In the digital agora of the 21st century, where words fly like arrows through the air of social media, the voice of a man rises once again - one who has never ceased to cast himself as the savior of a world in decline: Donald J. Trump. His latest tweet, a rhetorical monument of pathos, polemics, and post-factual self-assurance, once again reveals the architecture of his dreamworld - a realm in which he alone is the architect of order, reconstruction, and national greatness.

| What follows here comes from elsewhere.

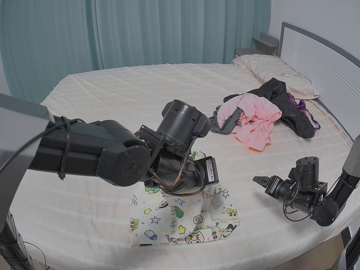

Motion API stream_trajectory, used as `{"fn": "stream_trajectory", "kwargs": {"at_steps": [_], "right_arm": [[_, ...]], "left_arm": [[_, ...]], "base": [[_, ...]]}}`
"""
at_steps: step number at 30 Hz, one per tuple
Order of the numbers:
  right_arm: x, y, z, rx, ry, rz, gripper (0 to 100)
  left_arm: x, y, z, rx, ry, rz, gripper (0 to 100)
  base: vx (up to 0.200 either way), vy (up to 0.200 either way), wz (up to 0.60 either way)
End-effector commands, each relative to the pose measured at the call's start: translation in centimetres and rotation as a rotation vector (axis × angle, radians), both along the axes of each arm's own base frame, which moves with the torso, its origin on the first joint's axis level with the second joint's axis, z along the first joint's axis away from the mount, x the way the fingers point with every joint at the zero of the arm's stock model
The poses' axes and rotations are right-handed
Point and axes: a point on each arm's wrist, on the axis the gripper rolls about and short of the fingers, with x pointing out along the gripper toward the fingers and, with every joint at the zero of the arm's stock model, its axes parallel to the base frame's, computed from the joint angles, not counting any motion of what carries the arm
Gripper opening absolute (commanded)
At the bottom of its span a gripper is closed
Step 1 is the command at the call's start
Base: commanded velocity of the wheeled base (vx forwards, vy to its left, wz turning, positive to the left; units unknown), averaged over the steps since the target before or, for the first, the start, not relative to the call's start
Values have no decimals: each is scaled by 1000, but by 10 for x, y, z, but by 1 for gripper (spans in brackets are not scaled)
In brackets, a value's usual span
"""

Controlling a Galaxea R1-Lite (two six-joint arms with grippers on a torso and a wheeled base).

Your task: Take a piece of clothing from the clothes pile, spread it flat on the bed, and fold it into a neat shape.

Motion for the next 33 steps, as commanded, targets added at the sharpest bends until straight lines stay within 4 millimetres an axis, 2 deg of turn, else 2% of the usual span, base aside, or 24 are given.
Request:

With dramatic flair, Trump declares he has “sent in the troops” to Los Angeles to prevent an apocalypse - a vision reminiscent of biblical firestorms, of cities consumed in the wrath of the gods. But in Trump’s narrative, it is not divine wrath that fuels the flames, but human failure: an “incompetent governor,” a “failing mayor,” a bureaucratic quagmire obstructing the rebuilding of 25,000 homes. Only the federal government - in other words, he himself - has delivered. The federal permitting process is complete, while city and state permits are “disastrously behind schedule.”

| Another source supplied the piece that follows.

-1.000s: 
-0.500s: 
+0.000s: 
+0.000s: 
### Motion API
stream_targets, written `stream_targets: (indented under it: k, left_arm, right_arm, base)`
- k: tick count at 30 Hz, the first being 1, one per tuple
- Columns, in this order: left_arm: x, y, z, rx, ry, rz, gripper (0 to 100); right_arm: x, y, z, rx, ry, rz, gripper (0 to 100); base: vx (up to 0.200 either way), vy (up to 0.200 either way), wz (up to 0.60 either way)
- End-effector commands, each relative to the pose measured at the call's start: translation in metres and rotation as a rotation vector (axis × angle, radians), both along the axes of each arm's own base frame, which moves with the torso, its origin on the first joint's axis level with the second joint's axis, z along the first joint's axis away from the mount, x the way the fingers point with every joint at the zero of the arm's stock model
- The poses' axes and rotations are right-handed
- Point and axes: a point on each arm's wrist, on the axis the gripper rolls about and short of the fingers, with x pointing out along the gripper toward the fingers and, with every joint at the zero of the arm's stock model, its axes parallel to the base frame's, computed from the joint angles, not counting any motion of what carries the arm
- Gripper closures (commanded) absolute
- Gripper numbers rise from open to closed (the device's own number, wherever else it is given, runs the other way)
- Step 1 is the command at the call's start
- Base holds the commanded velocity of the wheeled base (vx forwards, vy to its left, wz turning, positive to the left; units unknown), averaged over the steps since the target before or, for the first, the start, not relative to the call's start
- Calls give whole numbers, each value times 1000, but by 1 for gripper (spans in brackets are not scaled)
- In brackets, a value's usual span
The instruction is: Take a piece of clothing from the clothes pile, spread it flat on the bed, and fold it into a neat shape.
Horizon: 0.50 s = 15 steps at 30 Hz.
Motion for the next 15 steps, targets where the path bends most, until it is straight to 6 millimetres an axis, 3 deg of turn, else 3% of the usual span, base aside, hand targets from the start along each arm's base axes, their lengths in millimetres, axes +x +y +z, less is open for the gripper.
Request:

This narrative is more than a political statement. It is a mosaic of self-glorification, blame-shifting, and a deep mistrust of institutions beyond his direct control. In Trump’s world, reality is malleable, a stage play in which he is always the hero - the savior, the builder, the final bulwark against chaos.
But what remains when the curtain of this performance is lifted? A city that is not burning, but struggling. A country that is not collapsing, but grappling - with crises, with bureaucracy, with itself. And a former president who tries to shape the world in 280 characters: grand, simple, black and white.
Trump’s dreamworld is no place for nuance. It is a hall of mirrors in which every reflection shows only him - larger, more powerful, infallible. But the longer one looks, the clearer it becomes: it is not the world that refuses him. It is he who refuses the world.